Is Leon’s undervalued after Brick deal? Actually, no. Add to ...

The phrase “transformational acquisition” gets tossed around a lot, but the deal Leon’s Furniture Ltd. is about to complete qualifies. In swallowing Brick Ltd. next week, Leon’s is taking out a chief competitor twice its size.

And yet the enthusiasm that drove Leon’s shares to a 52-week high of $14.75 in late January has dissipated; now, at about $12.50 apiece, they’re only modestly above the levels of last fall, before the company announced the deal. Leon’s is now getting little, if any, credit for The Brick.

And that, unfortunately, could be entirely appropriate. Leon’s may be, more than virtually any other retail name, a play on the Canadian consumer and the country’s near-term economic outlook. And those macro worries should overshadow the benefits Leon’s can conjure from its new, bulked-up status.

First, let’s understand some of the bull case, because there are those who believe the company is deeply undervalued.

Michael Krestell of research firm M Partners believes Leon’s will close 10 overlapping stores, boost gross margins through its new buying power and make modest reductions in its selling expenses. Couple this with an estimate of 2.5-per-cent sales growth from new and existing locations, and he figures the newly combined company can post just less than $200-million in EBITDA, or earnings before interest, taxes, depreciation and amortization. After making adjustments for all the real estate Leon’s owns, and the debt it is taking on to make the deal, and Mr. Krestell suggests Leon’s shares could push $19 apiece.

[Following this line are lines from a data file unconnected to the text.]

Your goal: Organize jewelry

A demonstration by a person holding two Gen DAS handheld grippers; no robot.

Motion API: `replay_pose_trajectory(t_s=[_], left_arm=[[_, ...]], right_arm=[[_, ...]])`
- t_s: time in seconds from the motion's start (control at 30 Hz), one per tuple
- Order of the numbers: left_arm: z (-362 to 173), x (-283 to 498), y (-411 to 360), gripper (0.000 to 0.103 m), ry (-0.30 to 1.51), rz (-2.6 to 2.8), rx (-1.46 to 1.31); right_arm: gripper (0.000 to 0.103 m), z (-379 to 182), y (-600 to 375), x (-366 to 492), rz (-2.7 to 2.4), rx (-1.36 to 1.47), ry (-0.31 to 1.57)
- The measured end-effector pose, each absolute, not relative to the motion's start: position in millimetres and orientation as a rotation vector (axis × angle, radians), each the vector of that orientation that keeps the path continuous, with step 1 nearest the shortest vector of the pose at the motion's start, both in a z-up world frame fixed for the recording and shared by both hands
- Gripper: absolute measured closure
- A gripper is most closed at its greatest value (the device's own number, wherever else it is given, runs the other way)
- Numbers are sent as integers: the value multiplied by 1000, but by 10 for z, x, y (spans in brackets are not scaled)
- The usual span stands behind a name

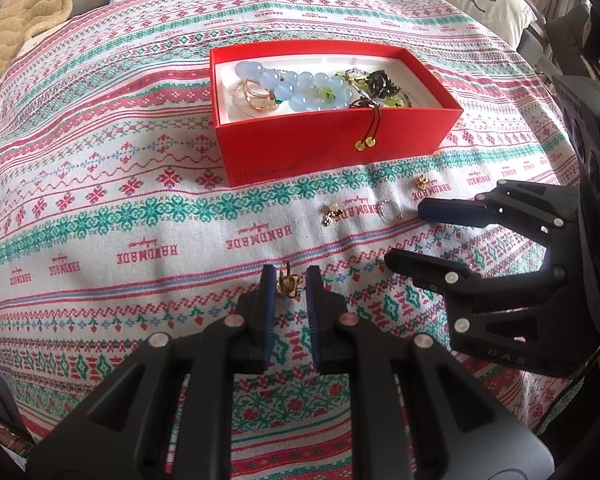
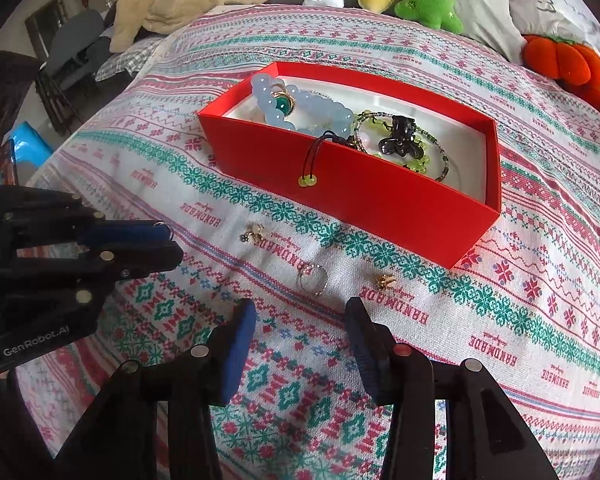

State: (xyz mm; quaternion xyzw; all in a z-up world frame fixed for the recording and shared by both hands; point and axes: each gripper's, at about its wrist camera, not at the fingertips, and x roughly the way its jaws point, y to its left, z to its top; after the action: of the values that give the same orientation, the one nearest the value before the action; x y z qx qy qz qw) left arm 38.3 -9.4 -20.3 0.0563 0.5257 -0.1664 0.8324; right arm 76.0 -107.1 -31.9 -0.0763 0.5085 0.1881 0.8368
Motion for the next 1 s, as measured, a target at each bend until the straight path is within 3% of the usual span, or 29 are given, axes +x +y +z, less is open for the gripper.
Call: replay_pose_trajectory(t_s=[0.33, 0.43, 0.63, 0.73, 0.77, 1.0], left_arm=[[-238, 391, -99, 87, 1121, -348, 123], [-244, 383, -113, 87, 1121, -346, 124], [-245, 377, -124, 87, 1121, -340, 123], [-241, 386, -127, 87, 1119, -339, 120], [-235, 394, -128, 87, 1118, -340, 119], [-161, 444, -83, 87, 1101, -348, 109]], right_arm=[[57, -387, -1041, 934, 409, -150, 1037], [63, -394, -988, 946, 403, -170, 1025], [87, -409, -1034, 999, 393, -147, 1022], [90, -400, -1048, 990, 389, -152, 1025], [96, -393, -1047, 990, 390, -156, 1027], [97, -306, -1168, 987, 384, -117, 1034]])
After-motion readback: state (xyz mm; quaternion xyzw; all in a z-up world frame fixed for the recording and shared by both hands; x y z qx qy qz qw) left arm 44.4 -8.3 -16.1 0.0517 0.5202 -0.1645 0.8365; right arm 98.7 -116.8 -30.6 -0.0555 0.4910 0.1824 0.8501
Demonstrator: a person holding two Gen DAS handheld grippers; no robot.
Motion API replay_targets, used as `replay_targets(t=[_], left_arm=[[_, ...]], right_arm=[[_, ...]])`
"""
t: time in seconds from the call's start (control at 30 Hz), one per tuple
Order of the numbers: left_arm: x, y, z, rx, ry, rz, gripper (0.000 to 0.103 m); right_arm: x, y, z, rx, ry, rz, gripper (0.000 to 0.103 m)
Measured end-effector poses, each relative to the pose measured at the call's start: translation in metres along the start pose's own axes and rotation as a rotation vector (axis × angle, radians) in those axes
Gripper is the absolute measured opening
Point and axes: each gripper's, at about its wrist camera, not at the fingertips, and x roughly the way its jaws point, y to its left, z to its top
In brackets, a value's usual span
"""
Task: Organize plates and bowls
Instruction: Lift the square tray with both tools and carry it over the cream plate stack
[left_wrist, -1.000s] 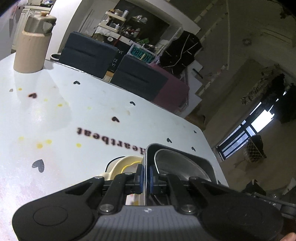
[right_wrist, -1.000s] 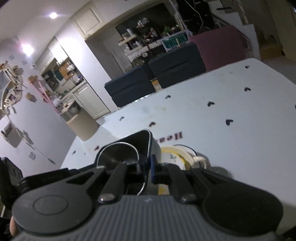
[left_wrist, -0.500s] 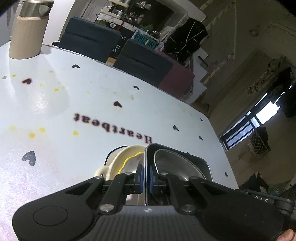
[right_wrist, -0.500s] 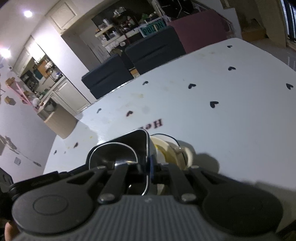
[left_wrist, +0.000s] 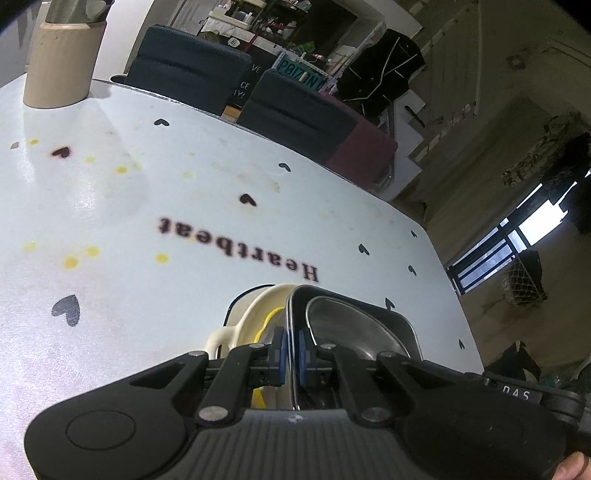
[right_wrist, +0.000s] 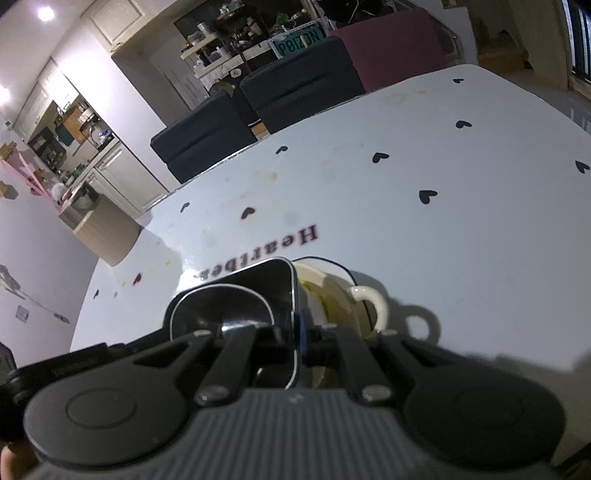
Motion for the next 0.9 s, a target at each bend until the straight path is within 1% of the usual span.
replay_targets(t=[0.27, 0.53, 0.9], left_arm=[[0.007, 0.003, -0.001, 0.012, 0.017, 0.008, 0.006], [0.011, 0.003, 0.0, 0.018, 0.012, 0.01, 0.006], [0.013, 0.002, -0.003, 0.027, 0.017, 0.02, 0.006]], right_arm=[[0.002, 0.0, 0.002, -0.005, 0.005, -0.019, 0.006], [0.009, 0.002, 0.001, -0.015, 0.017, -0.042, 0.006], [0.012, 0.004, 0.001, -0.023, 0.019, -0.051, 0.006]])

Are those synergies attainable? Leon’s says it will continue to operate The Brick as a separate nameplate with its own management, which prompts critics to suggest much of the cost-savings potential is dampened.

It should be noted, though, that The Brick has typically had gross margins – revenue minus the cost of the furniture sold – a couple of percentage points higher than Leon’s.

Where the Brick becomes less profitable than Leon’s is through its proportionally higher “selling, general and administrative” costs, not to mention its high-priced interest payments.

If Leon’s picks up economies of scale in its buying power, and then manages to run The Brick like it runs itself, it can achieve all of Mr. Krestell’s projected synergies and more.

Paul Gardner, a portfolio manager at Avenue Investment Management in Toronto, says Leon’s is one of two stocks his firm has held since its start in 2002 (Toronto-Dominion Bank is the other). He notes a debt-free balance sheet and healthy cash position made it easy for Leon’s to take the plunge, and even after spending $700-million on The Brick, the company will still have a below-average 25-per-cent debt-to-capital ratio.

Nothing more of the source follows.